The full setup is on the skills page: every skill, copy-paste ready, with a changelog as it evolves. Browse the skills →
Glossary
- Slop
- The accumulating mass of AI-generated code that no human or agent fully owns: duplicated utilities, parallel implementations of the same logic, undocumented modules that compound maintenance cost over time.
- Tech debt
- Accumulated structural compromises in a codebase that raise the cost of future change. Slop is one mechanism by which tech debt grows under AI-assisted development.
- Agentic coding
- Development work delegated to AI agents that read the codebase and edit files autonomously across multiple steps within a session, rather than AI used only for inline suggestions.

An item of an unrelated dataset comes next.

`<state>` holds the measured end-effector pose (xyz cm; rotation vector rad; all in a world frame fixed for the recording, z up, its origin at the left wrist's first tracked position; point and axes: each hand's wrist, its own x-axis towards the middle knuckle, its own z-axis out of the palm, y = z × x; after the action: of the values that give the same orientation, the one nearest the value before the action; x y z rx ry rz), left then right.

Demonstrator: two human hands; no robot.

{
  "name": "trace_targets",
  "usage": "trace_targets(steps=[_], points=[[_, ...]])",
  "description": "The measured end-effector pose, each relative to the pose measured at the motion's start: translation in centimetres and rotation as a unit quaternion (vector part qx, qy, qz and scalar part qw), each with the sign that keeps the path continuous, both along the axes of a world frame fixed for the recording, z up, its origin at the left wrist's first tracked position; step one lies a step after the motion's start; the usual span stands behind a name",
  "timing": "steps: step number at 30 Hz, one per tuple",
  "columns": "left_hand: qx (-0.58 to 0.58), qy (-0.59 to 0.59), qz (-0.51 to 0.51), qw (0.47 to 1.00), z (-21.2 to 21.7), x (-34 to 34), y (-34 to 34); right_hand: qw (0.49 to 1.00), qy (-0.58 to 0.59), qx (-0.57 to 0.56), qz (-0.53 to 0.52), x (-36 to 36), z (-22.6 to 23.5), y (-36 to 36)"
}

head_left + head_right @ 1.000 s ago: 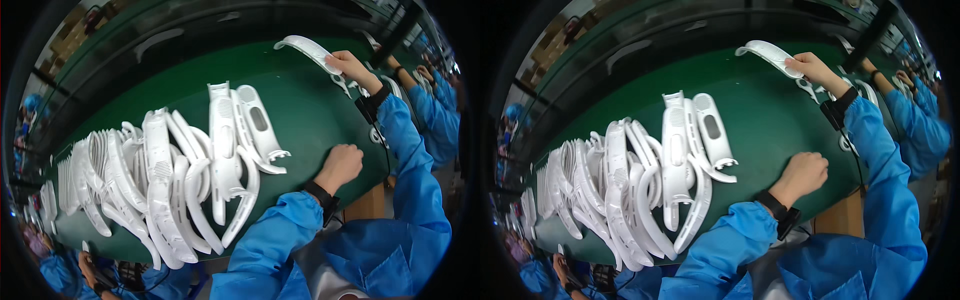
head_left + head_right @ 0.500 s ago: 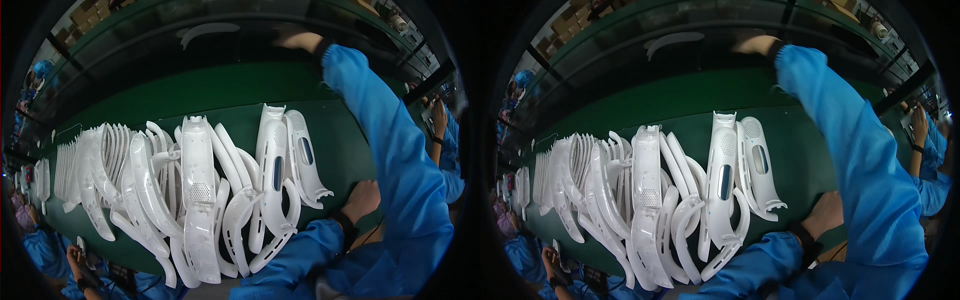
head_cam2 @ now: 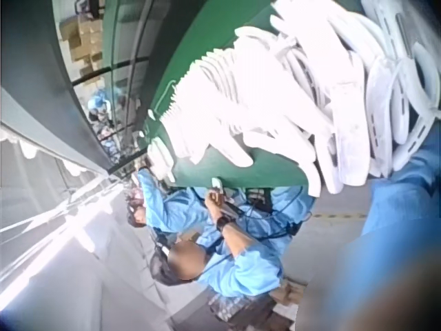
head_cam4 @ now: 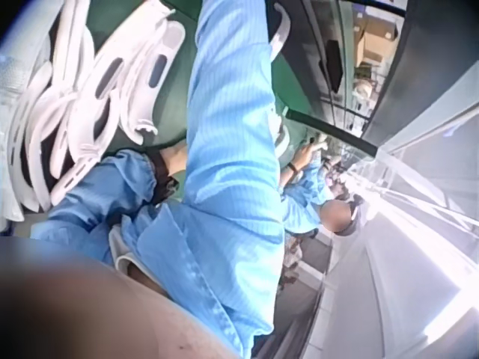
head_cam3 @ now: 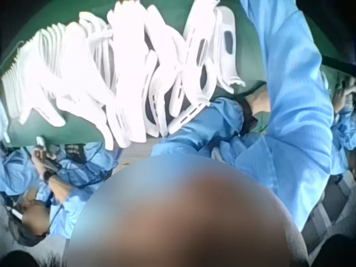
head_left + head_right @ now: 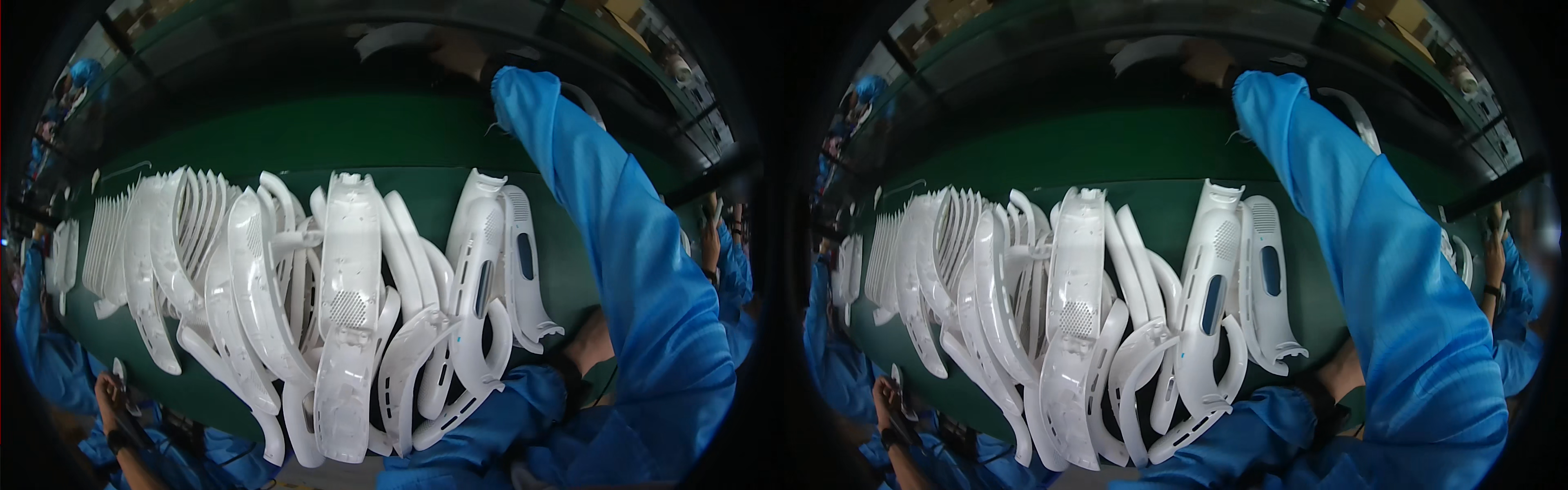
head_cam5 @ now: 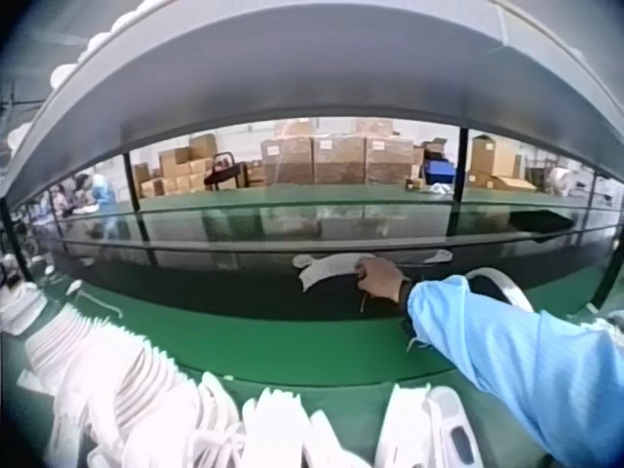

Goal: The person picks up a white plastic housing and a white plastic bracket, fits the bracket into the housing, and presses them together. The person then places the assembled unit onto the green work surface and repeats the process.

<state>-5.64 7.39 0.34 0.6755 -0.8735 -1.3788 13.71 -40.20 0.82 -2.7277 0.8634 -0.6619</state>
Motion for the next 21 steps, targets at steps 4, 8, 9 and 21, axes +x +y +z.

- Self-improving development system
- A development setup where each session's discoveries compound into the next session's defaults, so the same bad pattern does not have to be caught twice.
- Persistent context
- Information the agent retains about the project across sessions, including which abstractions and utilities already exist.
- Guardrails
- Automated checks that constrain generated code to project conventions and standards. Often implemented as linters, pre-commit hooks, CI rules, or agent hooks; can also live in skills.
- Graduation loops
- The process by which a fix discovered in one session becomes a permanent rule that applies to every future session.
- Skill
- A reusable instruction set an agent loads on demand to perform a defined task (review changed code, check existing utilities, encode a project convention). It turns a one-time prompt into a durable project asset that runs whenever the task recurs.